In [1]:
import pandas as pd
import numpy as np
from nltk.corpus import stopwords
stopwords_list = stopwords.words("english")

from sklearn.feature_extraction.text import CountVectorizer
from sklearn.feature_extraction.text import TfidfVectorizer
from sklearn.naive_bayes import MultinomialNB
from sklearn.metrics import recall_score, accuracy_score, f1_score, precision_score
from sklearn.model_selection import train_test_split
from sklearn.pipeline import Pipeline

In [3]:
pos = pd.read_csv('pos.csv')
neg = pd.read_csv('neg.csv')
neg = neg.rename(columns={'0': 'text'})
pos = pos.rename(columns={'0': 'text'})
df = pd.concat([pos, neg])
df.head()

Unnamed: 0,text,sentiment
0,the rock is destined to be the 21st century's ...,1
1,"the gorgeously elaborate continuation of "" the...",1
2,effective but too-tepid biopic,1
3,if you sometimes like to go to the movies to h...,1
4,"emerges as something rare , an issue movie tha...",1


### Характеристики датасета

In [4]:
doc_lenghts = df['text'].str.split().apply(lambda x: len(x))
doc_count = df.shape[0]

print(f'Количество слов в корпусе {sum(doc_lenghts)}')
print(f'Количество документов {doc_count}')
print(f'Медианное количестов слов в документе {np.median(doc_lenghts)}')

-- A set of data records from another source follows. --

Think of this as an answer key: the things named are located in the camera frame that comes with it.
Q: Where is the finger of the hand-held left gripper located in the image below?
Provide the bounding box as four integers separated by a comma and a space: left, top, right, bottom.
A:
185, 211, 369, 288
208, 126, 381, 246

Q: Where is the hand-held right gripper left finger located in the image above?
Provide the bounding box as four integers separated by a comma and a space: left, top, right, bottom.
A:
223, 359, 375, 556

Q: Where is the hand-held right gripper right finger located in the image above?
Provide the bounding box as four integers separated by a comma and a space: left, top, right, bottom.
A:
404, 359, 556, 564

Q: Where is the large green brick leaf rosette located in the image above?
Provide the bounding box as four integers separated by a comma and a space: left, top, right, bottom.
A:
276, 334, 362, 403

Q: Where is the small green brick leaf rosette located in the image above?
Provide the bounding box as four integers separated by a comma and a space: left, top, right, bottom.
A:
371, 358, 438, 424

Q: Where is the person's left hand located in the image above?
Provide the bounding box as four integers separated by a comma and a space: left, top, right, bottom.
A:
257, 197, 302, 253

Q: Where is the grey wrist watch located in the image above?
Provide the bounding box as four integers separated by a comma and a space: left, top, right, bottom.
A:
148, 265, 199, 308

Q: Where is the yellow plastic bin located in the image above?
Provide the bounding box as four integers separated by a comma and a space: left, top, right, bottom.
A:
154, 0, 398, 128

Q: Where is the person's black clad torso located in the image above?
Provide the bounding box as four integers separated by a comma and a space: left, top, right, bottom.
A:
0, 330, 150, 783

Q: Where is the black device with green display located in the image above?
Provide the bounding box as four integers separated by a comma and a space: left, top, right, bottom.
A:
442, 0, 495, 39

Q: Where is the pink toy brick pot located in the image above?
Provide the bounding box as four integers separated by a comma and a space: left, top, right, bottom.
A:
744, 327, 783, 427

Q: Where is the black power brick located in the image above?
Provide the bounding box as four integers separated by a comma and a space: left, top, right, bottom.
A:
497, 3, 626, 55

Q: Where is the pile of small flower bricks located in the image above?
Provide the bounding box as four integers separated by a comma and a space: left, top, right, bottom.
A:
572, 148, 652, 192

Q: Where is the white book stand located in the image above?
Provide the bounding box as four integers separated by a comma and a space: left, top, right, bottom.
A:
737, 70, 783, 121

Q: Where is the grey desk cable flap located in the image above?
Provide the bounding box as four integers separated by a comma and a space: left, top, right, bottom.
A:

Количество слов в корпусе 224067
Количество документов 10662
Медианное количестов слов в документе 20.0


In [5]:
xtrain, xvalid, ytrain, yvalid = train_test_split(df['text'], df['sentiment'], test_size=0.25, random_state=17)

pipelines = [
    Pipeline([('ngrams_vectorizer', CountVectorizer(stop_words=stopwords_list, token_pattern=r"[A-z-']+", ngram_range=(1, 2))),
              ('bayes', MultinomialNB())]),
    Pipeline([('char_ngrams_vectorizer', CountVectorizer(analyzer='char', ngram_range=(3, 8))),
              ('bayes', MultinomialNB())]),
    Pipeline([('bag_of_words', CountVectorizer(stop_words=stopwords_list, token_pattern=r"[A-z-']+")),
              ('bayes', MultinomialNB())]),
    Pipeline([('tfidf_params', TfidfVectorizer(max_df=0.95, min_df=2, stop_words=stopwords_list, token_pattern=r"[A-z-']+")),
              ('bayes', MultinomialNB())]),
    Pipeline([('tfidf_plain', TfidfVectorizer(stop_words=stopwords_list, token_pattern="[A-z-']+")),
              ('bayes', MultinomialNB())])
]

score = pd.DataFrame(columns=['accuracy', 'precision', 'f1_score', 'recall'])

def get_pred_score(pipe,
                   xtrain=xtrain, ytrain=ytrain,
                   xvalid=xvalid, yvalid=yvalid):
    pipe.fit(xtrain, ytrain)
    predictions = pipe.predict(xvalid)
    row = pd.Series({'accuracy': accuracy_score(yvalid, predictions),
                     'precision': precision_score(yvalid, predictions),
                     'f1_score': f1_score(yvalid, predictions),
                     'recall': recall_score(yvalid, predictions)},
                    name=pipe.steps[0][0])

    return row

for pipe in pipelines:
    score = score.append(get_pred_score(pipe))

In [6]:
score

Unnamed: 0,accuracy,precision,f1_score,recall
ngrams_vectorizer,0.767442,0.767737,0.768311,0.768886
char_ngrams_vectorizer,0.776444,0.764454,0.782323,0.801047
bag_of_words,0.769692,0.7716,0.769865,0.768138
tfidf_params,0.765191,0.770342,0.763952,0.757666
tfidf_plain,0.768942,0.768429,0.770149,0.771877